### Solutions - Homework 07: Concurrency

## Due Date: Apr 13, 2020, 08:00am

#### Firstname Lastname: 

#### E-mail: 

#### Enter your solutions and submit this notebook


---

**Problem 1** **(60 Points)**

Let us consider the Gamma function, or the Euler integral of the second kind: 

$$\Gamma(x) = \int_{0} ^ \infty t ^{x - 1} e^{-t} dt, $$

and in this HW we consider real $x > 0$.

(Here is more on the Gamma function https://en.wikipedia.org/wiki/Gamma_function .
It is not needed for this HW assignment.) 

**1.1 (Points 15)**: 

Write a function (in the cell below) that sequentially calculates the given Gamma integral.


In [52]:
def calculate_gamma(x, bound_1, bound_2, number_of_steps):
    # sequential version to calculate Gamma(x):
    # where we approximate the given integral,
    # like this a discrete sum in number_of_steps
    # equidistant points on the interval [bound_1, bound_2]
    
    # return Gamma(x)

    pass


In [53]:
def calculate_gamma(x, bound_1, bound_2, number_of_steps):
    # sequential version to calculate Gamma(x):
    # where we approximate the given integral,
    # like this a discrete sum in number_of_steps
    # equidistant points on the interval [bound_1, bound_2]
    
    # return Gamma(x)
    s = 0.0
    for t in np.linspace(bound_1, bound_2, number_of_steps):
        s += t ** (x - 1) * exp(-t) * ((bound_2 - bound_1) / number_of_steps)

    return s

**1.2 (Points 5)** 

Evaluate, $\Gamma(6)$ by using `calculate_gamma(x, bound_1, bound_2, number_of_steps)` and the error of this computation.
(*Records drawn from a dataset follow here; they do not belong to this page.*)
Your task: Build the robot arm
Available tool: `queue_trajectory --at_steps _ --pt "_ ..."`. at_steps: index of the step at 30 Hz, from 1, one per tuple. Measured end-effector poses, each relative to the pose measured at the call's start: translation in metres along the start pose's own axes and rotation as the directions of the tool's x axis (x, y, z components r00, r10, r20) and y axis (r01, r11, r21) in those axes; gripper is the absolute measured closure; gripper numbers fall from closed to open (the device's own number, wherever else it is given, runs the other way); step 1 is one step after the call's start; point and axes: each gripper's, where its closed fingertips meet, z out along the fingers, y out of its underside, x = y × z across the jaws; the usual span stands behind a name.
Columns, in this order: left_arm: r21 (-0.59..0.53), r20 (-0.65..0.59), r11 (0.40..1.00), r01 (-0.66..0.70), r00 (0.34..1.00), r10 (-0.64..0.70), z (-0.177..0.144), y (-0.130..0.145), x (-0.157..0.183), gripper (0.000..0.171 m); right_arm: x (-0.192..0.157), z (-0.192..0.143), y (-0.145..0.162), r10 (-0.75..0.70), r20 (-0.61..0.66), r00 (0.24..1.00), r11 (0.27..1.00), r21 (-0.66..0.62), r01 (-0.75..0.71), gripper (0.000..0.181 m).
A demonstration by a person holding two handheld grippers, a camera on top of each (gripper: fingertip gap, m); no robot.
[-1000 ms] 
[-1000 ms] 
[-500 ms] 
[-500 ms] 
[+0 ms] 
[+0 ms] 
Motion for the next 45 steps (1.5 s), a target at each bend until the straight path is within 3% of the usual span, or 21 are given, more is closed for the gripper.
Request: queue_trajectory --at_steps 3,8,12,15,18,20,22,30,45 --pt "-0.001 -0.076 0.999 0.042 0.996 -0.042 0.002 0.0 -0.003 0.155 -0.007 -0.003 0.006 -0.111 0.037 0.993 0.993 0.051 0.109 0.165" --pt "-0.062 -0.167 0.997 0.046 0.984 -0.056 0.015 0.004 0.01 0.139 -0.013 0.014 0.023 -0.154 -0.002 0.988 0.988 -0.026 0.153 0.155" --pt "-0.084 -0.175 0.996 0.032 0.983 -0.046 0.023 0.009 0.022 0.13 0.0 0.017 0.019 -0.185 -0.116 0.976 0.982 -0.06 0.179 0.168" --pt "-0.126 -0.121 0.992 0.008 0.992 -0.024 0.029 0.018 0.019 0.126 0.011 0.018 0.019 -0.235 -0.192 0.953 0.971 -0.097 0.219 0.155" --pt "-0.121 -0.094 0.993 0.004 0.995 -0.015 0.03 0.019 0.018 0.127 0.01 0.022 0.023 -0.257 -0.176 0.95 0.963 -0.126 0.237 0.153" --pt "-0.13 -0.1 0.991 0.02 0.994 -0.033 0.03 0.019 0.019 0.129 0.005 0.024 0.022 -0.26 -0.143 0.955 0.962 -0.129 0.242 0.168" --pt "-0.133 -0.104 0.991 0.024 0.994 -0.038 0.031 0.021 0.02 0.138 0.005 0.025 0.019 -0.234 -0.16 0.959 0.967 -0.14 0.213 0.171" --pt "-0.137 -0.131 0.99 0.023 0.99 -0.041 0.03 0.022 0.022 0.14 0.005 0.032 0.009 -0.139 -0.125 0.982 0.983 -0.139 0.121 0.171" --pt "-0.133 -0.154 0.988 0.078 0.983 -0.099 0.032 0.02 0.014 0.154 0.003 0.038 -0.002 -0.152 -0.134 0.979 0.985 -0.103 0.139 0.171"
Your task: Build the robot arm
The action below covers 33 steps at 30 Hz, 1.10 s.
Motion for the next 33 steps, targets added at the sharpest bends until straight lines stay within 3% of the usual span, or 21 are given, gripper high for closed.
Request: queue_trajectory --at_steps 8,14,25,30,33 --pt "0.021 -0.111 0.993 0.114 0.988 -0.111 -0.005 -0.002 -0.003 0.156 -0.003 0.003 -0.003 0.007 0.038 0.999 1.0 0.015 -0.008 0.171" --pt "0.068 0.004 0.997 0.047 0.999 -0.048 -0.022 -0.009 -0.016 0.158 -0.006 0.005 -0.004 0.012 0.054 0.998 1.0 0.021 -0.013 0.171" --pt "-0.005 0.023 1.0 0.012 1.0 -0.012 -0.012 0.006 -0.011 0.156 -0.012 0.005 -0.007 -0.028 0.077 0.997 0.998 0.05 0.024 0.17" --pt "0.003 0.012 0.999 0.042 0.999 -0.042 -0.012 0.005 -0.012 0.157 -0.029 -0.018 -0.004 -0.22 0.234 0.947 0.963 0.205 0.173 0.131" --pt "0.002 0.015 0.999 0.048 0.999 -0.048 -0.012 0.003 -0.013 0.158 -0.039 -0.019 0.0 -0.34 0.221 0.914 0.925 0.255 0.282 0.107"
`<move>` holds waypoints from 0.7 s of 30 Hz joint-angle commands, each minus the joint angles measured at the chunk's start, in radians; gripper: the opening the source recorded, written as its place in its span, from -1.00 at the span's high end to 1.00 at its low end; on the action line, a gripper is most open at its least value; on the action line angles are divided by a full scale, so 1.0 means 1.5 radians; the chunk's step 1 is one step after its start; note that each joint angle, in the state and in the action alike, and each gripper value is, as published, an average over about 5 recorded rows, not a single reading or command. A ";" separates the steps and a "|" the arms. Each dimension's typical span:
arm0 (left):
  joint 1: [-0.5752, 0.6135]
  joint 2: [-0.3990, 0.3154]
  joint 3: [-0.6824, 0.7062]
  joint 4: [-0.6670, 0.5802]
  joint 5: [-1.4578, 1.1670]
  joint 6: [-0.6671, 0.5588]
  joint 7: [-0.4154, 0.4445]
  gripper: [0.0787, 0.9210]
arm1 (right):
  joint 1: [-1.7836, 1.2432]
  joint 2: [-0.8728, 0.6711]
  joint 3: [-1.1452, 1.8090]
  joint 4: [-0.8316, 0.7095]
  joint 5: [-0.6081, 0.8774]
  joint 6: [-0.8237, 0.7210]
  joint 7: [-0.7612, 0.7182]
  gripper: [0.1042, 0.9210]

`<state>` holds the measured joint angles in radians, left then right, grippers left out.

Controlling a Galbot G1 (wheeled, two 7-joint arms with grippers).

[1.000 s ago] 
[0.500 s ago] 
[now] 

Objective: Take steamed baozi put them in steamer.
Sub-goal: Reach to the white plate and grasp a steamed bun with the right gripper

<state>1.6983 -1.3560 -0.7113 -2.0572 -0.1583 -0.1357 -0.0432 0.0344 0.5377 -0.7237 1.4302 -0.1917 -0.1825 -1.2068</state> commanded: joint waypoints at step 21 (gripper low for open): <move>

As arguments, use `x=6, bound_1=0, bound_2=1000, number_of_steps=10_000_000`. We know that $\Gamma(x) = x!$, so $\Gamma(6) = 5! = 120$. 


In [54]:
gamma_num = calculate_gamma(x=6, bound_1=0, bound_2=1000, number_of_steps=10_000_000)
print(gamma_num - 120)

-1.2000053061456128e-05


---

Write two functions to calculate $\Gamma(x)$ by using:



**1.3.1 (Points 15)**
**threading** with N=4 threads; 

**1.3.2 (Points 15)**
**multiprocessing** with N=4 processes. 


**1.3.3 (Points 10)** 
Compare the times of the three versions and write a short explanation of what you are observing.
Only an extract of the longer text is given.